VertexAI Document Reader for PDF

tjohnson818 · 08-02-2024 06:19 AM

My goal is to be able to process large amounts of technical data sheets and extract the material properties within them using this functionality: https://cloud.google.com/vertex-ai/generative-ai/docs/samples/generativeaionvertexai-gemini-pdf

So far, its been 90% accurate. Most of the mistakes are attributing values in a table to the adjacent column or row.

Is this par for the course at the moment when it comes to pdf processing? A 10% difference in can be massive for material properties.

McMaco

Hello tjohnson818,

Welcome to Google Cloud Community!

A 10% difference in material properties can indeed be massive, depending on the application. Without specific details about your PDF processing method, the nature of the material properties, and the expected accuracy, it's difficult to provide a definitive answer. However, I can provide the best practices and limitations where we can address the challenges in PDF processing and material properties.

PDF best practices:

PDFs are treated as images, so a single page of a PDF is treated as one image.
If your prompt contains a single PDF, place the PDF before the text prompt.
Use PDFs created with text rendered as text instead of using text in scanned images.
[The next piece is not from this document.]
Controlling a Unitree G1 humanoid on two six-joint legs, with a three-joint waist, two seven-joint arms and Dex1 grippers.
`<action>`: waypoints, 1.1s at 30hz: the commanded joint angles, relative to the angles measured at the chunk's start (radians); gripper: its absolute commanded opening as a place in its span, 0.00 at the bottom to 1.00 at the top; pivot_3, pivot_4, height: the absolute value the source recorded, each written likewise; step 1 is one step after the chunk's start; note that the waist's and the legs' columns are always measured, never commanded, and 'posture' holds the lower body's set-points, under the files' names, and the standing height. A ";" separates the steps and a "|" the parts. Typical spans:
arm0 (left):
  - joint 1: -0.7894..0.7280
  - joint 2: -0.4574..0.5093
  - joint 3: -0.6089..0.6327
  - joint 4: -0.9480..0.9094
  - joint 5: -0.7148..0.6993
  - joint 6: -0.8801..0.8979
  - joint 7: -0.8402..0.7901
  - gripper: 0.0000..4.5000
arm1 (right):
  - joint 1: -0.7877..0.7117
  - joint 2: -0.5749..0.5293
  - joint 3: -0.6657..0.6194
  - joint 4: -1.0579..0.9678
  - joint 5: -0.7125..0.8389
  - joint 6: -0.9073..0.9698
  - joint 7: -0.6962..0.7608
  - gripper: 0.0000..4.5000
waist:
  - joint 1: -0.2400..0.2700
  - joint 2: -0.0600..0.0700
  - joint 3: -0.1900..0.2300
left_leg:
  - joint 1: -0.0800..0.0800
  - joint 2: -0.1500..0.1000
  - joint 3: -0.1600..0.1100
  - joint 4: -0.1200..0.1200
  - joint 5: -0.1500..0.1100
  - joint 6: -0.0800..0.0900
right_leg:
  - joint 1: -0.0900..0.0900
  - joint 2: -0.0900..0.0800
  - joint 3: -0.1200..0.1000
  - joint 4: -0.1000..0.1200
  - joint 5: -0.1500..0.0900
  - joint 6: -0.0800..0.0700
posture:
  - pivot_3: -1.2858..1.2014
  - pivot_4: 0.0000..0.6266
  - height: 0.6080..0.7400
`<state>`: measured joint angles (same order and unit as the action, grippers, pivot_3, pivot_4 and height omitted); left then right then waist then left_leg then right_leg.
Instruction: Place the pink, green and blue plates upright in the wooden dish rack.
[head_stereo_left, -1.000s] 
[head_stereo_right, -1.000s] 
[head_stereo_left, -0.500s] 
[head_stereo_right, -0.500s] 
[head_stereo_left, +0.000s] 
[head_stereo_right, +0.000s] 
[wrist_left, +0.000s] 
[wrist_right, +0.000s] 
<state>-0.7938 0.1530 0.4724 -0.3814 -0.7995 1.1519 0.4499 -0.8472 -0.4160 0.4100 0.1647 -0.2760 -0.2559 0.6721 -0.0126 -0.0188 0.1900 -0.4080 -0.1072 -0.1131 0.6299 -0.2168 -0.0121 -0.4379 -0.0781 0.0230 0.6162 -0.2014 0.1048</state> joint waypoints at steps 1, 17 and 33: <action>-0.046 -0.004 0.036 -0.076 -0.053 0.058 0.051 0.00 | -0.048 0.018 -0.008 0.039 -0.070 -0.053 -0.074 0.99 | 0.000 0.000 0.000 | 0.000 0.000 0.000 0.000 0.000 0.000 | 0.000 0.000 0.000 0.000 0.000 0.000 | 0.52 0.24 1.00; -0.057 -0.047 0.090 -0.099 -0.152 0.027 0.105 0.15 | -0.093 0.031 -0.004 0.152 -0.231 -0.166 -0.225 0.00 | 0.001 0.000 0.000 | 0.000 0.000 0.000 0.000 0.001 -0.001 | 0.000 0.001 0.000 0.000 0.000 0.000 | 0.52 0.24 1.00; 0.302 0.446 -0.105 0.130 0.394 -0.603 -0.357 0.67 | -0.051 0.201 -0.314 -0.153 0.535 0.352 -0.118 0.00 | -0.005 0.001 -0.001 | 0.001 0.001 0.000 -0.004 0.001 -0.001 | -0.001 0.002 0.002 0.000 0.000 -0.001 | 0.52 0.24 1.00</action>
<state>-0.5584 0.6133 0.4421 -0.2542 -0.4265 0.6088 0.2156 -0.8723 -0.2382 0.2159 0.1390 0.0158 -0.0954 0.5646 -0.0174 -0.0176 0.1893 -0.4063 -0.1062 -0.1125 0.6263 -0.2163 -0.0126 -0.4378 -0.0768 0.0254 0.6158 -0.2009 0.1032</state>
This format ensures text is machine-readable so that it's easier for the model to edit, search, and manipulate compared to scanned image PDFs. This practice provides optimal results when working with text-heavy documents like contracts.

Limitations:

Spatial reasoning: The models aren't precise at locating text or objects in PDFs. They might only return the approximated counts of objects.
Accuracy: The models might hallucinate when interpreting handwritten text in PDF documents.

You may also check document understanding for additional resources and detailed documentation for the best results.

I hope the above information is helpful.